Layer 2 scaling solutions, once the bright lights of blockchain innovation, are now rather quiet.
The networks that seemed so promising and so full of potential are now looking a little drab and stagnant. Many of the coins associated with these networks have been performing poorly and are not even close to their prior all-time highs. However, underneath this relatively calm surface, something interesting is taking place: several Layer 2 projects that raised tons of capital during the last bull market are now trading at market capitalizations that are lower than the amounts they originally raised.
This uncommon occurrence has given rise to two opposed schools of thought—one rooted in caution and the other in opportunity. These two opposing views collaborate to create a slightly more sophisticated and less Manichean view of the state of Layer 2s. At the very least, it looks like this pheonomenon is a pretty good omen for the next wave of Layer 2 investor interest.
A Tale of Two Perspectives: Overvalued or Undervalued?On the one hand, the pessimistic take sees this as proof that lots of Layer 2 projects were overhyped and overfunded. In the strongly bullish market of 2021 through early 2023, investors from both retail and institutional backgrounds shelled out billions into blockchain infrastructure projects that promised to solve Ethereum’s scalability problems. Many Layer 2s landed astronomical valuations during their seed and Series A fundraising rounds, propped up by a huge amount of capital chasing the next big thing.
With valuations now dropped below their initial fundraising totals, some argue that the market is merely correcting past excesses. This suggests that even deep-pocketed venture capital firms can miscalculate value in rapidly evolving, speculative markets. And what of the well-held belief that VC backing gives a price floor that won’t collapse? That assumption, too, is being challenged.
Still, there is an alternative—and more hopeful—interpretation that’s beginning to gain traction.
Looking at this from the bright side, the current difference between the market cap and the amount raised could suggest a huge, unbounded upside that these teams are working on.
If they’re responsible with their treasury management and have kept the lion’s share of what they raised, then the reserves they hold could actually rival—if not exceed—what we think these tokens are worth.
It can be inferred from this that the market might be placing a lesser value on the financial health of these initiatives than is actually warranted. A robust treasury does more than just fund the day-to-day continuation of a project, which, in the case of some such as this one, is already in its fifth year. A sound financial base also allows for considerable strategic maneuvering in how to use the funds in ways that can stimulate real growth and user interest.
In addition, projects with strong reserves might find themselves in an enviable spot during the consolidation turns, when less capitalized rivals can’t make payroll and either shut down or shift away from Layer 2 development.
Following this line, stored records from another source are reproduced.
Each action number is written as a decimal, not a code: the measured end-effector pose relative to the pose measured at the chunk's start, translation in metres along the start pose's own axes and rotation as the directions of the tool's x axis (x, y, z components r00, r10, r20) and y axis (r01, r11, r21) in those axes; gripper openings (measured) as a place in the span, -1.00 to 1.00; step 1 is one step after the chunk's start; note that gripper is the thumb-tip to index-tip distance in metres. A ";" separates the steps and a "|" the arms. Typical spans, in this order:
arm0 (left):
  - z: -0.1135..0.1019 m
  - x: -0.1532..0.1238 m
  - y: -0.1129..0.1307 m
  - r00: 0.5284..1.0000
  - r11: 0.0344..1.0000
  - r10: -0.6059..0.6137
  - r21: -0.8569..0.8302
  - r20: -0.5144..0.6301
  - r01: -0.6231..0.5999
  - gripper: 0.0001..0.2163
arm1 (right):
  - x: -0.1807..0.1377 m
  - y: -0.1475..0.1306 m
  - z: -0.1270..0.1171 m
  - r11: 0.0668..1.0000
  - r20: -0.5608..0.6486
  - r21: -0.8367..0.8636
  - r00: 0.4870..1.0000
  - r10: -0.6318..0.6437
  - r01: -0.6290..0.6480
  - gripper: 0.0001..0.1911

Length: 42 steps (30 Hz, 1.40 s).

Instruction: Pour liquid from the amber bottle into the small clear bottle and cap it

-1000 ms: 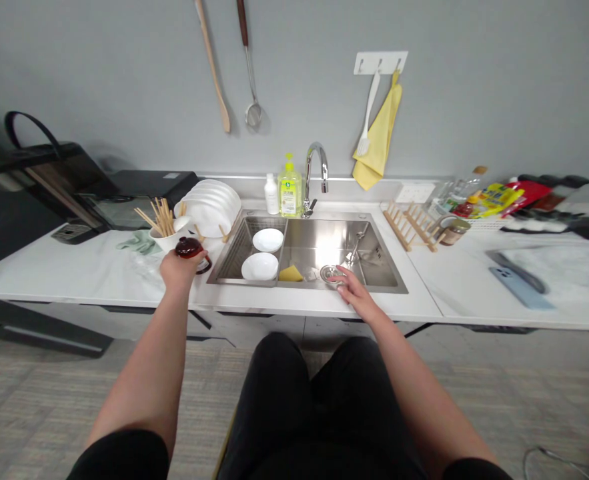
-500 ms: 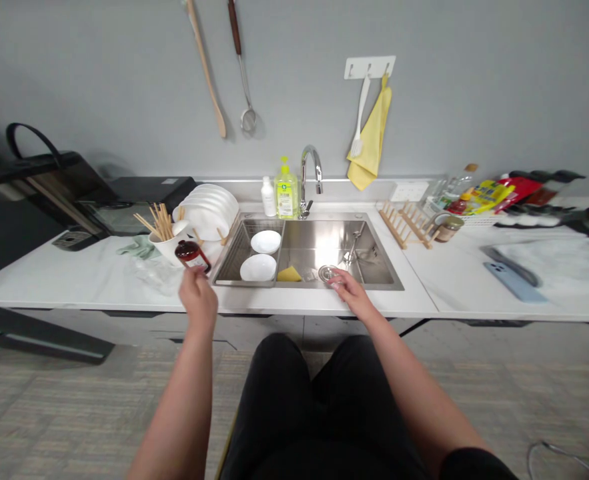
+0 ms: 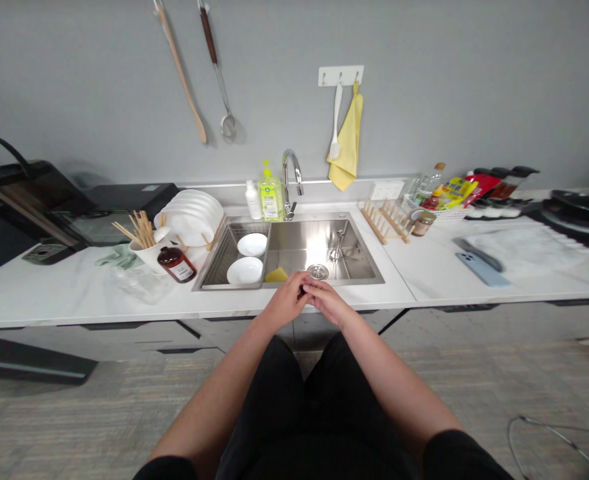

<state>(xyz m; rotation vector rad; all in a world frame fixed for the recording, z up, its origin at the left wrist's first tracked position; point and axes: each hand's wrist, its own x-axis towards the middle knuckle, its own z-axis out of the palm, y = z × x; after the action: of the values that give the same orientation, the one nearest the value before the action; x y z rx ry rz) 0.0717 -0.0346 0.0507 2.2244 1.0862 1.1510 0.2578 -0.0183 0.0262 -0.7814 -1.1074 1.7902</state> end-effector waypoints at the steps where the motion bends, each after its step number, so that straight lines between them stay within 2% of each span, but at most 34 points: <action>1: 0.000 -0.001 0.000 1.000 1.000 -0.019 0.002 -0.016 0.019 -0.61 | -0.001 -0.002 -0.001 1.000 0.011 -0.005 1.000 0.023 -0.023 -0.47; 4: 0.002 -0.007 -0.001 0.992 0.993 -0.117 -0.030 -0.049 0.115 -0.75 | -0.003 -0.003 -0.001 0.996 0.034 -0.029 0.996 0.082 -0.081 -0.48; 7: -0.001 -0.015 -0.003 0.980 0.978 -0.189 -0.104 -0.065 0.182 -0.82 | 0.000 -0.002 0.002 0.994 0.065 -0.056 0.993 0.100 -0.097 -0.46; 9: -0.013 -0.022 -0.009 0.973 0.977 -0.205 -0.077 -0.105 0.197 -0.80 | 0.005 -0.003 0.000 0.989 0.062 -0.132 0.995 0.078 -0.069 -0.44; 11: -0.037 -0.031 -0.022 0.947 0.965 -0.252 0.028 -0.198 0.262 -0.77 | 0.012 -0.006 -0.009 0.964 0.004 -0.265 1.000 0.015 -0.014 -0.42; 15: -0.120 -0.064 -0.063 0.790 0.851 -0.389 0.144 -0.474 0.505 -0.70 | 0.027 -0.013 -0.044 0.837 -0.169 -0.545 0.974 -0.151 0.035 -0.39; 16: -0.142 -0.074 -0.074 0.720 0.794 -0.421 0.160 -0.552 0.587 -0.67 | 0.029 -0.014 -0.053 0.806 -0.202 -0.591 0.962 -0.186 0.032 -0.41; 17: -0.162 -0.085 -0.086 0.599 0.663 -0.470 0.188 -0.648 0.725 -0.64 | 0.031 -0.014 -0.060 0.778 -0.223 -0.627 0.950 -0.218 0.031 -0.42; 18: -0.179 -0.095 -0.096 0.499 0.538 -0.507 0.194 -0.703 0.820 -0.62 | 0.033 -0.014 -0.066 0.752 -0.230 -0.659 0.942 -0.245 0.035 -0.45; 20: -0.203 -0.112 -0.112 0.407 0.435 -0.523 0.176 -0.749 0.883 -0.61 | 0.035 -0.012 -0.072 0.701 -0.208 -0.711 0.937 -0.282 0.053 -0.49; 21: -0.210 -0.117 -0.118 0.388 0.414 -0.529 0.170 -0.755 0.894 -0.61 | 0.035 -0.010 -0.074 0.679 -0.190 -0.732 0.938 -0.291 0.062 -0.52; 23: -0.216 -0.122 -0.128 0.378 0.402 -0.532 0.166 -0.758 0.900 -0.63 | 0.036 -0.007 -0.075 0.651 -0.177 -0.756 0.937 -0.301 0.067 -0.55; 27: -0.213 -0.117 -0.136 0.374 0.387 -0.528 0.176 -0.763 0.905 -0.62 | 0.036 -0.002 -0.076 0.655 -0.198 -0.753 0.932 -0.303 0.053 -0.56; 31: -0.208 -0.120 -0.132 0.385 0.390 -0.507 0.193 -0.771 0.900 -0.56 | 0.034 -0.002 -0.078 0.654 -0.197 -0.755 0.936 -0.291 0.045 -0.56; 34: -0.213 -0.139 -0.123 0.397 0.416 -0.421 0.216 -0.815 0.884 -0.55 | 0.033 -0.003 -0.078 0.669 -0.199 -0.742 0.936 -0.291 0.050 -0.56; 35: -0.218 -0.147 -0.119 0.382 0.415 -0.368 0.218 -0.848 0.883 -0.55 | 0.032 -0.003 -0.079 0.676 -0.201 -0.735 0.934 -0.294 0.054 -0.56; 38: -0.241 -0.167 -0.115 0.296 0.394 -0.213 0.195 -0.931 0.898 -0.46 | 0.032 -0.003 -0.080 0.690 -0.203 -0.720 0.929 -0.309 0.072 -0.54; 40: -0.259 -0.171 -0.117 0.278 0.373 -0.230 0.179 -0.933 0.911 -0.30 | 0.031 -0.003 -0.079 0.693 -0.206 -0.717 0.926 -0.317 0.078 -0.53; 42: -0.273 -0.168 -0.123 0.264 0.329 -0.325 0.153 -0.908 0.932 -0.19 | 0.030 -0.003 -0.078 0.692 -0.208 -0.718 0.923 -0.324 0.080 -0.52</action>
<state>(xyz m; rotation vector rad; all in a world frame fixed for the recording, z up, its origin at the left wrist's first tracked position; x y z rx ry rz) -0.2672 -0.0911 0.0445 1.0049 2.9653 1.3121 0.3112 0.0385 -0.0045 -1.2834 -1.5945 0.9606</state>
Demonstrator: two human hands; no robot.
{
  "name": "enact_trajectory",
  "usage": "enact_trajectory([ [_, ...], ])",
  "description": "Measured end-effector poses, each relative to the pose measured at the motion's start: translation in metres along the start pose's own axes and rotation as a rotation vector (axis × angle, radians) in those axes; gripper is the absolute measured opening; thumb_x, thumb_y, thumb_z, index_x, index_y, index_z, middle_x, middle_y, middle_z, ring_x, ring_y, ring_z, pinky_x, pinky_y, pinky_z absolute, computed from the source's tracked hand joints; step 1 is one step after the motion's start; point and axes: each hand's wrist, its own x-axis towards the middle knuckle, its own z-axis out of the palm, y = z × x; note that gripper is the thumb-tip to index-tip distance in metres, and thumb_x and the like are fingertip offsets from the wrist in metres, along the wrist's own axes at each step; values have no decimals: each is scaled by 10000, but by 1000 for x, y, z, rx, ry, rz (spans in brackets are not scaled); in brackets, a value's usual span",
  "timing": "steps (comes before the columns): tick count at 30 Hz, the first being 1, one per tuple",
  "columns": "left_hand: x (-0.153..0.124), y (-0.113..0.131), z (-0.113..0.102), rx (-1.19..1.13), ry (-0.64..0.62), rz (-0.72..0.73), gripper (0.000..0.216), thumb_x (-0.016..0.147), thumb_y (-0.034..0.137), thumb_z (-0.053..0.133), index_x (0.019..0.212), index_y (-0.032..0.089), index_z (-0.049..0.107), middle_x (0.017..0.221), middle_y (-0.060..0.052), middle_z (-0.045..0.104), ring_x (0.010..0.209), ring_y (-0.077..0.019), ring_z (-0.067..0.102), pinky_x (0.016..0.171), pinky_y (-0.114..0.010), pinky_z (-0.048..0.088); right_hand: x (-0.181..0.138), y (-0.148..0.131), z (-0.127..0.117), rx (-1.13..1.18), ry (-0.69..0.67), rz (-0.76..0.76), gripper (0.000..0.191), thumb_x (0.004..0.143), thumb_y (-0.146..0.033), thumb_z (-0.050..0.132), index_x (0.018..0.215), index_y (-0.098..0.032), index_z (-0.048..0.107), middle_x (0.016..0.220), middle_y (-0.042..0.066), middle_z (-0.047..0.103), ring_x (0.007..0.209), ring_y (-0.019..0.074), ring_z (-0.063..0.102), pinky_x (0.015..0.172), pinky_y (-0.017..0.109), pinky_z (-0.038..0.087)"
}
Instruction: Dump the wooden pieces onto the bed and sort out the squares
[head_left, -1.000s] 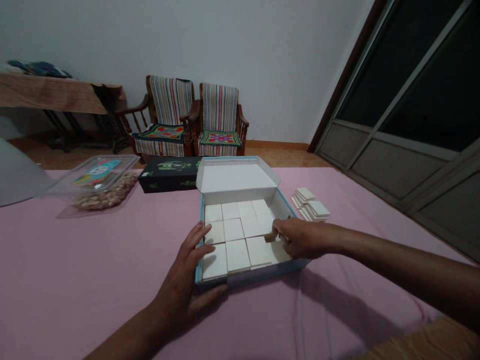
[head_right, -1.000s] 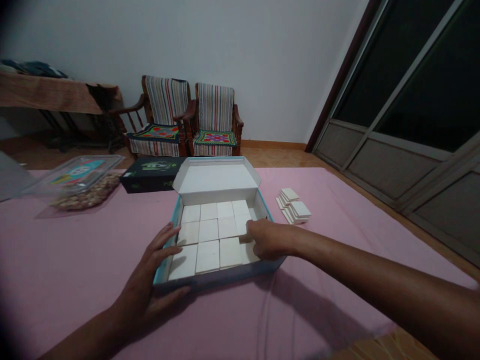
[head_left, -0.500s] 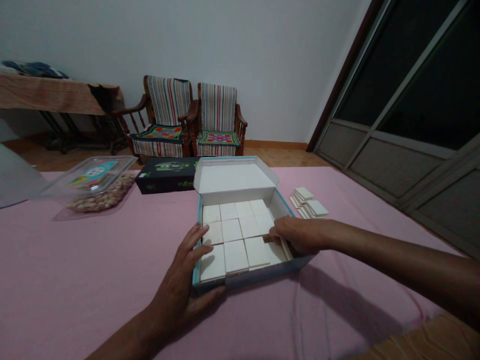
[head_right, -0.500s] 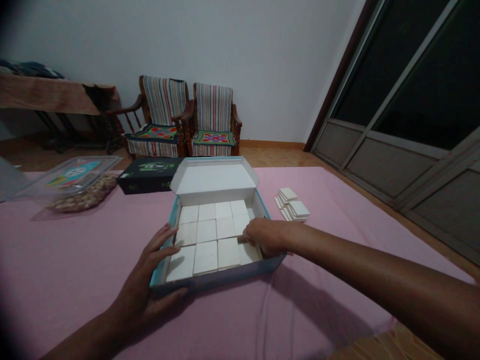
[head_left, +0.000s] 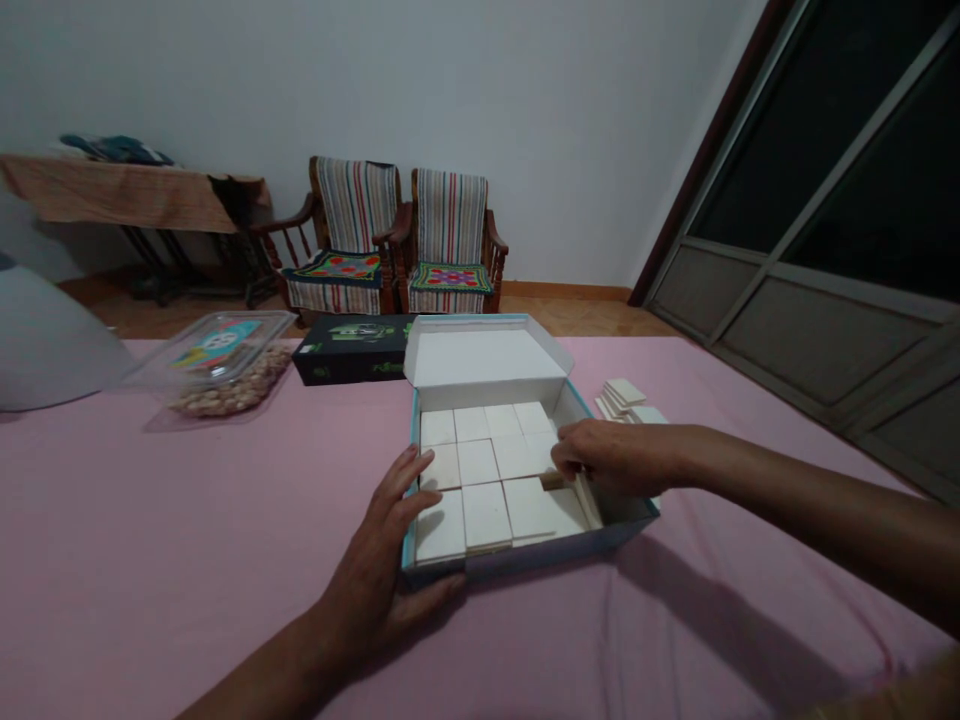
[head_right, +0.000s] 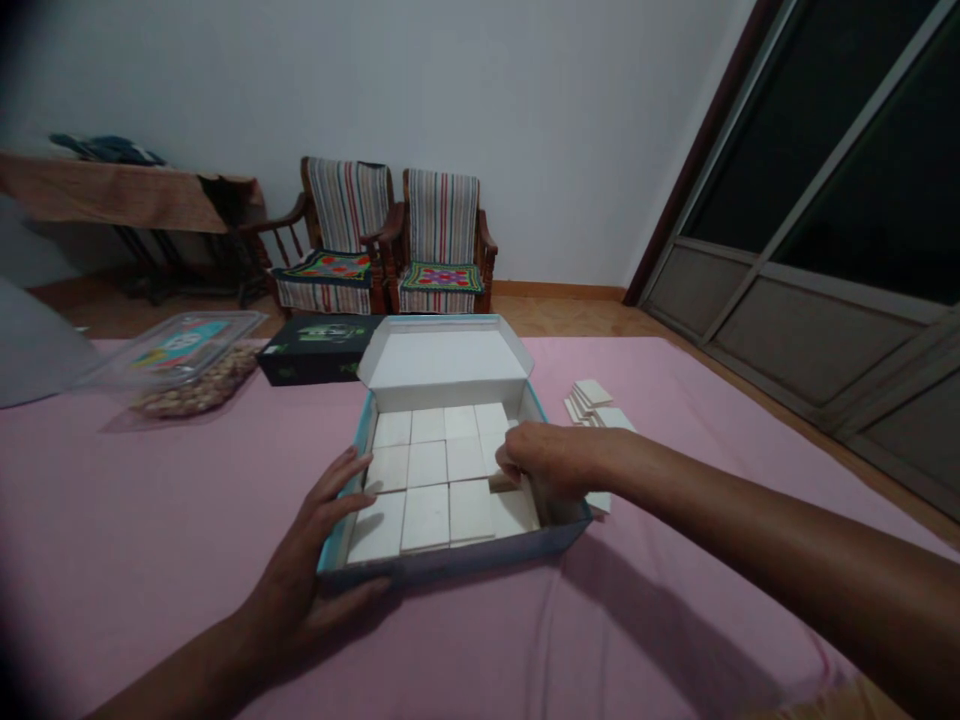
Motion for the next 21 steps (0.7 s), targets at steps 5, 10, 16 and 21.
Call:
enact_trajectory([
  [5, -1, 1, -1, -6, -12, -10, 620, 781, 283, 691, 1299, 209, 358, 1500, -180, 274, 1432, -362, 184, 1092, -612, 317, -1, 2, 7, -1, 6, -91, 329, 658, 67, 494, 875, -166, 577, 935, 45, 581, 801, 147, 549, 676, 230, 346],
  [10, -1, 1, -1, -5, -10, -3, 608, 790, 268, 677, 1306, 219, 361, 1505, -173, 271, 1430, -360, 192, 1085, -622, 323, -1, -3, 10, -84, 52, -82, 254, 766, 30, 434, 870, -145, 586, 907, 71, 588, 781, 162, 552, 644, 250, 325],
  [16, 0, 0, 0, 13, -3, -6, 595, 783, 252, 685, 1295, 215, 383, 1503, -177, 284, 1428, -367, 200, 1080, -626, 329, -7, 2, -1, -89, 45, -39, 296, 715, 45, 494, 895, -155, 619, 933, 61, 592, 791, 155, 545, 645, 248, 323],
  [21, 2, 2, -1, 10, 4, -4, 584, 789, 246, 676, 1293, 207, 385, 1497, -181, 293, 1429, -369, 196, 1078, -646, 318, -14, 2, -31, -28, 47, 22, 217, 744, -40, 586, 920, -145, 658, 956, 65, 620, 863, 164, 539, 721, 248, 362],
])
Being able to not just maintain but also push through to the other side of a down market—Leyden says bear markets are actually better for Layer 2 growth—affords a project a shot at coming out the other side as a definitional player. Historically, this kind of resourcefulness has made projects successful in down turns.
This capacity becomes even more alluring when it is coupled with the relevance of the technical aspects. Although the narratives in the world of crypto may rapidly change, the requirement for scalable infrastructure stays the same. The Layer 2s still provide wonderful solutions to the problems of congestion and high gas fees on Ethereum, particularly when you think about a future in which we’re seeing mainstream adoption and demand for large-scale, low-cost blockchain interaction.
Currently, investors assessing these projects must undertake a vital job: telling apart Layer 2s that were not able to meet both the criteria of a sustainable business model and the appearance of something more than an initial funding success, from those that truly have both a sustainable business model and the appearance of something more than just an initial funding success.
In this market cap-to-fundraising world, we have a fresh discrepancy among the prices, which serves as a litmus test for resilience. Because capital isn’t really flowing like it used to, the crypto space feels a bit dormant. But guess what? This is the moment when some of our not-so-fundamentally sound Layer 2 projects might finally be forced to reckon with their prices and, hopefully, their actual value.
Alternately put, with some fresh sight:
When capital re-enters the crypto space, will the most financially sound Layer 2 projects be positioned for a second act? Because if they are, look out!
The tokenomics or technical merit of a comeback narrative depend less on what it is and more on who it is in order to play out. Executing and living up to the promise of the narrative—that’s what it’ll take to make certain projects investable again. For now, Layer 2s are a compelling story in crypto. You can go on dYdX and trade with up to 25x leverage. That’s what you call an investable layer, my friends.
Disclosure: This is not trading or investment advice. Always do your research before buying any cryptocurrency or investing in any services.